• **Exercise prompt**
Only one stretch of the listing below is wanted. Begin at the line that has "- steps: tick", stop after the line that has "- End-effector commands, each", and repeat every line in between exactly.

• **Available data**
____________________
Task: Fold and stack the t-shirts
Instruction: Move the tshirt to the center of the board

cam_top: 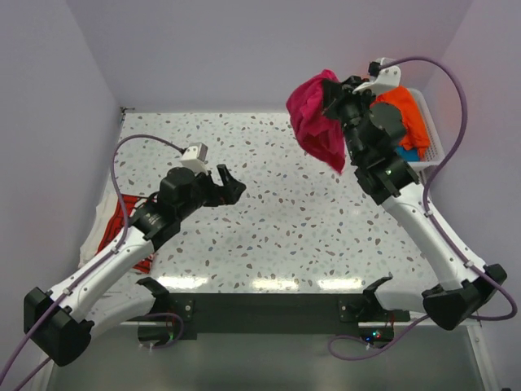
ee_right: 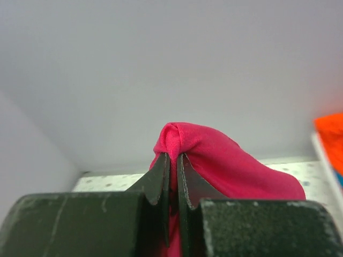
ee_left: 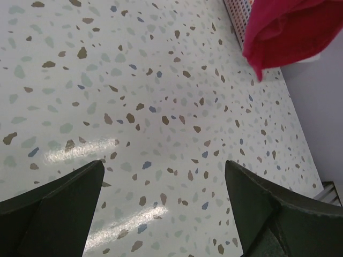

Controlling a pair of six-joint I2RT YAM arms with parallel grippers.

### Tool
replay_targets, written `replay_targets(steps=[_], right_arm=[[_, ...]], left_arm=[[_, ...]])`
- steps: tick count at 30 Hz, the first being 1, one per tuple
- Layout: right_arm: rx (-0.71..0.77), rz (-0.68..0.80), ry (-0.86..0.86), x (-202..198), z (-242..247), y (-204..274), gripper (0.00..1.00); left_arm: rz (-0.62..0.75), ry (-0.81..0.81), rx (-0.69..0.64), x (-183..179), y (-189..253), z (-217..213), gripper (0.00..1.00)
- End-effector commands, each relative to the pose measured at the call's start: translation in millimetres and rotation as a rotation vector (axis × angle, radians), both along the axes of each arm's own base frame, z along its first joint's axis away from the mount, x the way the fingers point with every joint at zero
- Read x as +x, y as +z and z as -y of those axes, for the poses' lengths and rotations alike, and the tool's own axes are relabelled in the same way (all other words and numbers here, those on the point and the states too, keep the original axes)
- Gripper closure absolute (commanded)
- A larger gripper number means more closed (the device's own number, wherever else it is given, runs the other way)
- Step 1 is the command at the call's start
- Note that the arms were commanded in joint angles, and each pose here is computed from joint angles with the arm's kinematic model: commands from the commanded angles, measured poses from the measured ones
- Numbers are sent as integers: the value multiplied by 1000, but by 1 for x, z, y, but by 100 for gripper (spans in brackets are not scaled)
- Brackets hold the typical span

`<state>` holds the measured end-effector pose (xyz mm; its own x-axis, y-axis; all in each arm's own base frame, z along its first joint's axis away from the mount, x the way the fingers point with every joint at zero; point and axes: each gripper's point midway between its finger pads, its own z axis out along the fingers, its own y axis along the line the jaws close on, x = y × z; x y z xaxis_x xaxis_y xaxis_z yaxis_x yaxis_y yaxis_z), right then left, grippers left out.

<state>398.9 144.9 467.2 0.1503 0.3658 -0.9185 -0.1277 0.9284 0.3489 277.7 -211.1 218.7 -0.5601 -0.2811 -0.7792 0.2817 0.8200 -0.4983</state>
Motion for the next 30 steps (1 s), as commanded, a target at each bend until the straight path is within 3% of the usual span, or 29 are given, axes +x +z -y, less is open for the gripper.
replay_targets(steps=[1,4,7,8,9,11,12,15,19,21,22,26,30], right_arm=[[94,44,231,-39,-40,41,100],[118,-17,248,-42,-43,35,100],[86,-79,225,-32,-42,28,87],[48,-163,206,-23,-38,8,83],[12,-233,213,-5,-47,-15,68],[-8,-302,214,14,-42,-32,56],[-9,-374,204,25,-40,-55,38],[18,-560,180,58,-22,-121,20],[-48,-708,139,48,-14,-191,17],[-65,-684,100,30,-11,-196,17],[-95,-747,87,15,-8,-235,18],[-105,-748,83,-24,-14,-276,25],[-126,-811,124,-42,-24,-322,30]], left_arm=[[34,104,-49,5,16,-21,0],[43,151,-64,4,20,-32,0],[40,178,-59,6,18,-38,0],[29,184,-51,8,14,-39,0],[22,189,-49,9,11,-39,0],[-6,209,-38,13,2,-42,0],[-11,213,-35,15,-1,-42,0],[-48,232,-25,18,-14,-44,0],[-89,223,-5,14,-37,-44,4],[-128,182,12,7,-60,-40,10],[-130,163,5,5,-66,-37,12],[-207,107,62,-10,-124,-26,17],[-153,20,15,-3,-124,4,21]])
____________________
• **Output**
- steps: tick count at 30 Hz, the first being 1, one per tuple
- Layout: right_arm: rx (-0.71..0.77), rz (-0.68..0.80), ry (-0.86..0.86), x (-202..198), z (-242..247), y (-204..274), gripper (0.00..1.00); left_arm: rz (-0.62..0.75), ry (-0.81..0.81), rx (-0.69..0.64), x (-183..179), y (-189..253), z (-217..213), gripper (0.00..1.00)
- End-effector commands, each relative to the pose measured at the call's start: translation in millimetres and rotation as a rotation vector (axis × angle, radians), both along the axes of each arm's own base frame, z along its first joint's axis away from the mount, x the way the fingers point with every joint at zero

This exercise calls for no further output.